新規事業開発に従事する者、特にリーダーを務める者はこれらのことを頭に入れておく必要がある。いや、理解しておくことで、自らが壁にぶつかった時のガイドを与えてくれるということだろう。

自社の組織文化を理解した上で、新規事業開発を推進するに際して、直面する課題の理解、その解決方法を編み出していくことが重要である。私自身、これに対する理解が浅いために、いくつも失敗した。
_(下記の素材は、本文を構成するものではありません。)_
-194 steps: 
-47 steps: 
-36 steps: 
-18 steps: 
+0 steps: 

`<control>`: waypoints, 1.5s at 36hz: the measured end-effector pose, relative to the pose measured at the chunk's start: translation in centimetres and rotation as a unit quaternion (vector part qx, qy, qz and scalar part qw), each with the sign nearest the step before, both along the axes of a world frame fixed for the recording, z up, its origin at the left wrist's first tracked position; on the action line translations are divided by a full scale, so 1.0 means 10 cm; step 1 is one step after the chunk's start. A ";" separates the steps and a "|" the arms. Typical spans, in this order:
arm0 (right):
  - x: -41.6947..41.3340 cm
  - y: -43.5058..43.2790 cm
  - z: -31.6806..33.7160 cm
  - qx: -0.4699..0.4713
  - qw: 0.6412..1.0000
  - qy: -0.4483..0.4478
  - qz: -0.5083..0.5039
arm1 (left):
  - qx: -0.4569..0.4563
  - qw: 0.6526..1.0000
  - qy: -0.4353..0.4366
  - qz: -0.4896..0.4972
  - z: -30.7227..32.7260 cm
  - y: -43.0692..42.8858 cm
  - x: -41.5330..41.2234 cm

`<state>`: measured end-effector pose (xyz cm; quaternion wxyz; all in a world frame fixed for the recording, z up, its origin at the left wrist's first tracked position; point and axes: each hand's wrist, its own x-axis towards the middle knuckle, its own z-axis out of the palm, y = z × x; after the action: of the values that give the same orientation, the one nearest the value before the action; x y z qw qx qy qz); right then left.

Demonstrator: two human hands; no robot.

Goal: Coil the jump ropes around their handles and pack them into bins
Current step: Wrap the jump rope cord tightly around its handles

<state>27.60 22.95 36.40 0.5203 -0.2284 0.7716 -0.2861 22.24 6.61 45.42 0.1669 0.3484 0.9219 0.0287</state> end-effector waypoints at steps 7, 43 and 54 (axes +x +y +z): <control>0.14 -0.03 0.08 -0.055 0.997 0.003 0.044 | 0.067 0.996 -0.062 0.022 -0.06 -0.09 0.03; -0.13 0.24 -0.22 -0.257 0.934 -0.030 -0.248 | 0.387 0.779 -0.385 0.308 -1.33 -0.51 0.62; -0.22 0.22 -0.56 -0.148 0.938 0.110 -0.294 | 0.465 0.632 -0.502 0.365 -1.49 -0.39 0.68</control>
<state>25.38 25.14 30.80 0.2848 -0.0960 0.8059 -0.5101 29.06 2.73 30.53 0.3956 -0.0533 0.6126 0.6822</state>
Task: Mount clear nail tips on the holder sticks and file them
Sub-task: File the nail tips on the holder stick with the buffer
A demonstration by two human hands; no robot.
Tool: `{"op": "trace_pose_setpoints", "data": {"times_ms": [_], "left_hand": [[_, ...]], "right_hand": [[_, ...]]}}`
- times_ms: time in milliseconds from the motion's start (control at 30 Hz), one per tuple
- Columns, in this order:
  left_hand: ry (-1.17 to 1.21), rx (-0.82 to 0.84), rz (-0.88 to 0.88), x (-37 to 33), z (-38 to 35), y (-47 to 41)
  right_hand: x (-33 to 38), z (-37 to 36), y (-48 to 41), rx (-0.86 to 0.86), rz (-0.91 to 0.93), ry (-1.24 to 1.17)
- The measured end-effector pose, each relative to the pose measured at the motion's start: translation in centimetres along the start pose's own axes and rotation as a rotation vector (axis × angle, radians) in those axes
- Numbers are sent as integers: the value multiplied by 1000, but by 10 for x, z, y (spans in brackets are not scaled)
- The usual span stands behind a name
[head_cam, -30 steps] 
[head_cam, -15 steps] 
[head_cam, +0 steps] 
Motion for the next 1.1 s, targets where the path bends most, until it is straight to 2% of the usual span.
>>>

それ以上に、壁の前に立ちすくんで、考え込んでしまうことが多かった。

変革への抵抗を克服する方法が6つ挙げられているが、新規事業開発においては①コミュニケーションをまず第一に、これでもか、これでもかと続けることが求められる。①教育とコミュニケーションではなく、①コミュニケーションと書いたのは、新規事業開発に着手する者が「教育」などと、おこがましいことはできない。徹底的に、コミュニケーションを追求することだ。それも、やみくもに連呼すればよいものではない。コミュニケーションは双方向である。人々の意見に耳を傾けながら、自分の「論」をブラッシュアップしていくことが鍵である。決して、反対論者、懐疑論者に対して、耳を閉じてはならない。そういう意見にこそ、耳を傾けなくてはならない。これはつらいことだ。だが、それをやらなくては、応援団もできてこないのだ。